SPAGHETTI AGLIO E OLIO

Serves 4

500g uncooked spaghetti

12 cloves garlic, thinly sliced

1/2 cup olive oil

1/4 tsp red pepper flakes

Salt

Freshly ground black pepper

1/4 cup chopped fresh parsley

1 cup finely grated Parmigiano-Reggiano cheese

Boil a large pot of lightly salted water and cook spaghetti in it, stirring occasionally until cooked through but firm to the bite, about 12 minutes. Drain and transfer to a pasta bowl.
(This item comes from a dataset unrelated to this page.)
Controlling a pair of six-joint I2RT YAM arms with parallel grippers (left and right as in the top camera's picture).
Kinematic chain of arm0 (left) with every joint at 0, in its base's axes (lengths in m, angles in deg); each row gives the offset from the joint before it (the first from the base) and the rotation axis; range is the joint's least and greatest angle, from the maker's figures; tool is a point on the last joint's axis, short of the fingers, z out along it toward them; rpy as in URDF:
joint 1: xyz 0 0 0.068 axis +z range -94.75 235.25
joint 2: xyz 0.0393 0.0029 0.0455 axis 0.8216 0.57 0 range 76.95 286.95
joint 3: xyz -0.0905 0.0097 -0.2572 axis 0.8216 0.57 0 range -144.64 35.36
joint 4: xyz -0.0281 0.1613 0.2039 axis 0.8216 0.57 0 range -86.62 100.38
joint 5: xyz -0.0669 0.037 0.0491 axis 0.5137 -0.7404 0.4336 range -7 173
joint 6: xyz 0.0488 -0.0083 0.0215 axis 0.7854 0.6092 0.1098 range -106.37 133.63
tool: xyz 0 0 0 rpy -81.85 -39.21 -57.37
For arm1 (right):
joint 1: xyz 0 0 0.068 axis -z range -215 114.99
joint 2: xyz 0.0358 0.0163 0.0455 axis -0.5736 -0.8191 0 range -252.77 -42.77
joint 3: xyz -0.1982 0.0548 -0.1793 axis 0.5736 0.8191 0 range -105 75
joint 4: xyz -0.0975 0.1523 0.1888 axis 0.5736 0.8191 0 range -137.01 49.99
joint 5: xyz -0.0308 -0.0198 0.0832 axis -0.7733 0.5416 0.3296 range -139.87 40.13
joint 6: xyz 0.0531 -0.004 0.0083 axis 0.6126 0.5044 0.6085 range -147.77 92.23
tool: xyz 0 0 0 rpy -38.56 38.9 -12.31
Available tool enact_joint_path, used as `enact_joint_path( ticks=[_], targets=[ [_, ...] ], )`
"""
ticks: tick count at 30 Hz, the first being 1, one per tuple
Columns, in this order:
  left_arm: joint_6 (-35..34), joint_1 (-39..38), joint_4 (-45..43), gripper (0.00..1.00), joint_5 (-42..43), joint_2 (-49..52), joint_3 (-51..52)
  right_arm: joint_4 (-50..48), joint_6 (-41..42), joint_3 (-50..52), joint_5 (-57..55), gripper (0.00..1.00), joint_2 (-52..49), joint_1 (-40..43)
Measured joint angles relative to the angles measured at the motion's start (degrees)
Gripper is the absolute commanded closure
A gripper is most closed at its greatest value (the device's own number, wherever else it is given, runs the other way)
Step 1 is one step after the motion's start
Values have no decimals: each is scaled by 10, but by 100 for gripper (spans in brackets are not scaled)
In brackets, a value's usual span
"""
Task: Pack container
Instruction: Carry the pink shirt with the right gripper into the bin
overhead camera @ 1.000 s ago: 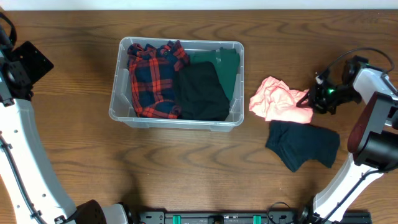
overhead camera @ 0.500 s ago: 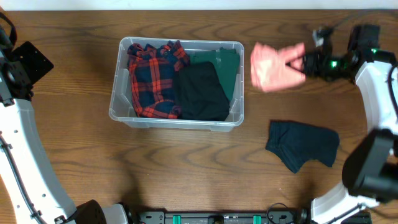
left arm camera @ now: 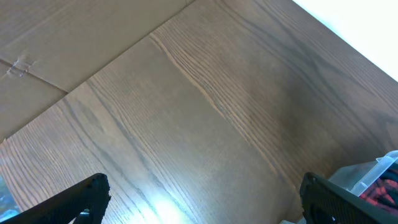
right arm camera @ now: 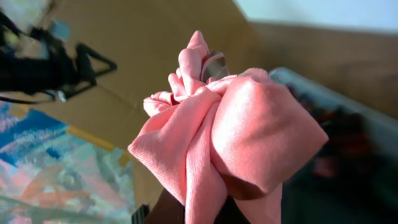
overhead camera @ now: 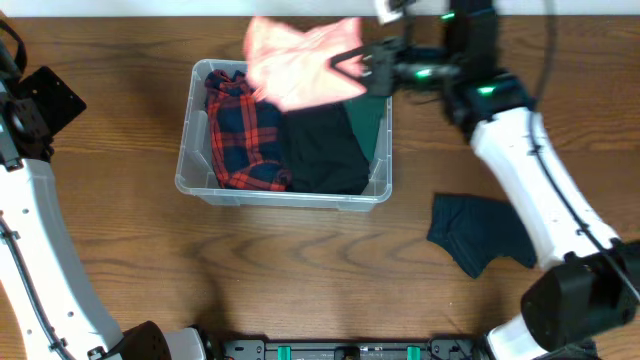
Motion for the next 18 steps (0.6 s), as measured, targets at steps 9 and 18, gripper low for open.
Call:
enact_joint_path(
  ticks=[9, 18],
  targets=[
    [0, 0, 0, 2, 0, 0, 0, -45, 24, 0, -134, 99, -105, -146],
    [0, 0, 0, 2, 0, 0, 0, 60, 53, 0, -221, 96, -191, -161]
  ],
)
Combine garlic and olive oil in a cold skillet. Cook over medium heat to slowly toast garlic, about 10 minutes. Reduce heat to medium-low when olive oil begins to bubble. Cook and stir until garlic is golden brown, another 5 minutes. Remove from heat. Stir red pepper flakes, black pepper, and salt into the pasta. Pour in olive oil and garlic, and sprinkle on Italian parsley and half of the Parmigiano-Reggiano cheese; stir until combined. Serve pasta topped with the remaining Parmigiano-Reggiano cheese.

SPAGHETTI CARBONARA

Serves 4

500g spaghetti

1 tbsp olive oil

8 slices bacon, diced

1 tbsp olive oil

1 onion, chopped

6 cloves garlic, minced

1/4 cup dry white wine (optional)

4 eggs

1/2 cup grated Parmesan cheese

1 pinch salt and black pepper to taste

2 tbsp chopped fresh parsley

2 tablespoons grated Parmesan cheese

In a large pot of boiling salted water, cook spaghetti pasta until al dente. Drain well. Toss with 1 tbsp of olive oil, and set aside. Meanwhile in a large skillet, cook chopped bacon until slightly crisp; remove and drain onto paper towels. Reserve 2 tbsps of bacon fat; add remaining 1 tbsp olive oil, and heat in reused large skillet. Add chopped onion, and cook over medium heat until onion is translucent. Add minced garlic, and cook 1 minute more. Add wine if desired; cook one more minute. Return cooked bacon to pan; add cooked and drained spaghetti. Toss to coat and heat through, adding more olive oil if it seems dry or is sticking together. Add beaten eggs and cook, tossing constantly with tongs or large fork until eggs are barely set. Quickly add 1/2 cup Parmesan cheese, and toss again. Add salt and pepper to taste (remember that bacon and Parmesan are very salty). Serve immediately with chopped parsley sprinkled on top, and extra Parmesan cheese at table.